#### TASK TO COMPLETE:
Nothing but the records, transcribed verbatim and stripped of images, should appear in the answer.

#### GIVEN DATA:
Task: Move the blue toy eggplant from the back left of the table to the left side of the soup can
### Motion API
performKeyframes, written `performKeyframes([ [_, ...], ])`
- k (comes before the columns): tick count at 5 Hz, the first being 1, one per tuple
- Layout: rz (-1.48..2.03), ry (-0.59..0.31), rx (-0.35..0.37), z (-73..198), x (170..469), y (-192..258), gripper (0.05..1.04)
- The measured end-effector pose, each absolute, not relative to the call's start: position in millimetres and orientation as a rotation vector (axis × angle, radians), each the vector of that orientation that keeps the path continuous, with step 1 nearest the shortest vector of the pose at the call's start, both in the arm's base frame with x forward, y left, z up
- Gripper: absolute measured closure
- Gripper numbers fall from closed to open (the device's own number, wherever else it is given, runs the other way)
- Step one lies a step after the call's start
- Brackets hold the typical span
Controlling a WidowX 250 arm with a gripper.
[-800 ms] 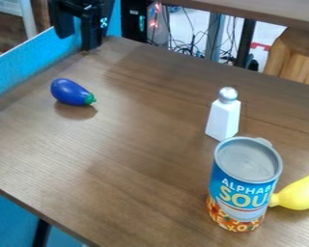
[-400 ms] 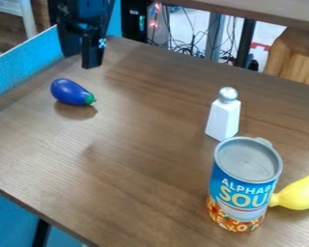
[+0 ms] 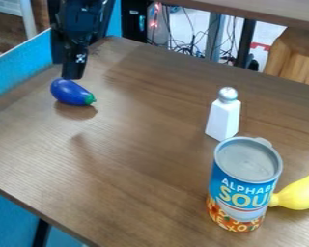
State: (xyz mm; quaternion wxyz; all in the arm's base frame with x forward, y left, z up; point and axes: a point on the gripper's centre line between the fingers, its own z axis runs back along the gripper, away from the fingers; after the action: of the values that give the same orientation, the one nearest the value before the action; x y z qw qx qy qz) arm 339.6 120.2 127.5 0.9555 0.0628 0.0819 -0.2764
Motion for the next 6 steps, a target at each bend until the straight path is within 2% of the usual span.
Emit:
performKeyframes([
  [1, -0.582, 0.264, 0.186, 120, 326, 132, 0.085],
  [2, -0.666, 0.301, 0.144, 119, 323, 142, 0.085],
  [3, -0.784, 0.210, 0.097, 118, 335, 152, 0.085],
  [4, -0.852, 0.221, 0.037, 103, 349, 152, 0.085],
  [6, -0.855, 0.237, 0.001, 79, 354, 152, 0.085],
])
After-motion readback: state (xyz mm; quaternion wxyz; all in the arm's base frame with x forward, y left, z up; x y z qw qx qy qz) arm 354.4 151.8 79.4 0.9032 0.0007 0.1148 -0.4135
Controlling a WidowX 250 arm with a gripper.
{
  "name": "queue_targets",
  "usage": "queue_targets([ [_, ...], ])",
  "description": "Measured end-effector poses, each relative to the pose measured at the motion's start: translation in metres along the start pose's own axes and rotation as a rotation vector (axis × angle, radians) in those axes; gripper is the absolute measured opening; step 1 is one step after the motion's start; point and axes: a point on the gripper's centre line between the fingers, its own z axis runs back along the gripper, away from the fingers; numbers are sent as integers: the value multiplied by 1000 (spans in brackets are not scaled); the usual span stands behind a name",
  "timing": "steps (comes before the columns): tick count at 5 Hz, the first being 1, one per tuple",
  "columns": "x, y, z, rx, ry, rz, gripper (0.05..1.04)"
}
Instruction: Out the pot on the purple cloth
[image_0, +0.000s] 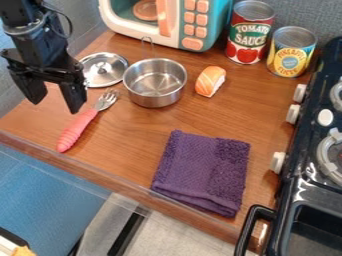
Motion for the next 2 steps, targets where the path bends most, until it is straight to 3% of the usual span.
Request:
queue_targets([
  [1, -1, -2, -6, -10, 23, 4, 1001],
  [2, 23, -24, -12, -23, 29, -75, 1001],
])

#### ANSWER TO THIS PROBLEM:
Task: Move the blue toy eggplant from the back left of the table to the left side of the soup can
### Motion API
performKeyframes, written `performKeyframes([ [_, ...], ])`
- k (comes before the columns): tick count at 5 Hz, the first being 1, one per tuple
- Layout: rz (-1.48..2.03), ry (-0.59..0.31), rx (-0.35..0.37), z (-73..198), x (170..469), y (-192..258), gripper (0.05..1.04)
- The measured end-effector pose, each absolute, not relative to the call's start: position in millimetres and orientation as a rotation vector (axis × angle, radians), each the vector of that orientation that keeps the path continuous, with step 1 nearest the shortest vector of the pose at the call's start, both in the arm's base frame with x forward, y left, z up
- Gripper: absolute measured closure
- Gripper numbers fall from closed to open (the device's own number, wherever else it is given, runs the other way)
- Step one lies a step after the call's start
- Brackets hold the typical span
Controlling a WidowX 250 arm with a gripper.
[-800 ms] 
[-400 ms] 
[+0 ms] 
State: (xyz mm; quaternion wxyz; all in the arm's base frame with x forward, y left, z up; point and axes: a point on the gripper's centre line between the fingers, its own z axis runs back along the gripper, away from the fingers; after the action: of the values that give the same orientation, the one nearest the value before the action; x y z qw qx qy qz) arm 339.6 120.2 127.5 0.9555 0.0628 0.0819 -0.2764
Motion for the next 6 steps, a target at each bend until the straight path is within 2% of the usual span.
Emit:
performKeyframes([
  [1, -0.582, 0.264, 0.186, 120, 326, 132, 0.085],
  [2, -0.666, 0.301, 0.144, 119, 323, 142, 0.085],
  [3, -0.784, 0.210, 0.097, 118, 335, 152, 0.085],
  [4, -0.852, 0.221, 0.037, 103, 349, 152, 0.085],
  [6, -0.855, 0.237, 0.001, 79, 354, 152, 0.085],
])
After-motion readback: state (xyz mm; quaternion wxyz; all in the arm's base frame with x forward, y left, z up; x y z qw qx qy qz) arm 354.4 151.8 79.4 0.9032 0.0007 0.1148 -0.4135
Controlling a WidowX 250 arm with a gripper.
{
  "name": "queue_targets",
  "usage": "queue_targets([ [_, ...], ])",
  "description": "Measured end-effector poses, each relative to the pose measured at the motion's start: translation in metres along the start pose's own axes and rotation as a rotation vector (axis × angle, radians) in those axes; gripper is the absolute measured opening; step 1 is one step after the motion's start; point and axes: a point on the gripper's centre line between the fingers, its own z axis runs back along the gripper, away from the fingers; numbers are sent as integers: the value multiplied by 1000 (spans in brackets are not scaled); the usual span stands behind a name",
  "timing": "steps (comes before the columns): tick count at 5 Hz, the first being 1, one per tuple",
  "columns": "x, y, z, rx, ry, rz, gripper (0.05..1.04)"
}
Instruction: Out the pot on the purple cloth
[image_0, +0.000s] 
Motion for the next 2 steps, targets where the path bends most, until it is straight to 3% of the usual span.
Request:
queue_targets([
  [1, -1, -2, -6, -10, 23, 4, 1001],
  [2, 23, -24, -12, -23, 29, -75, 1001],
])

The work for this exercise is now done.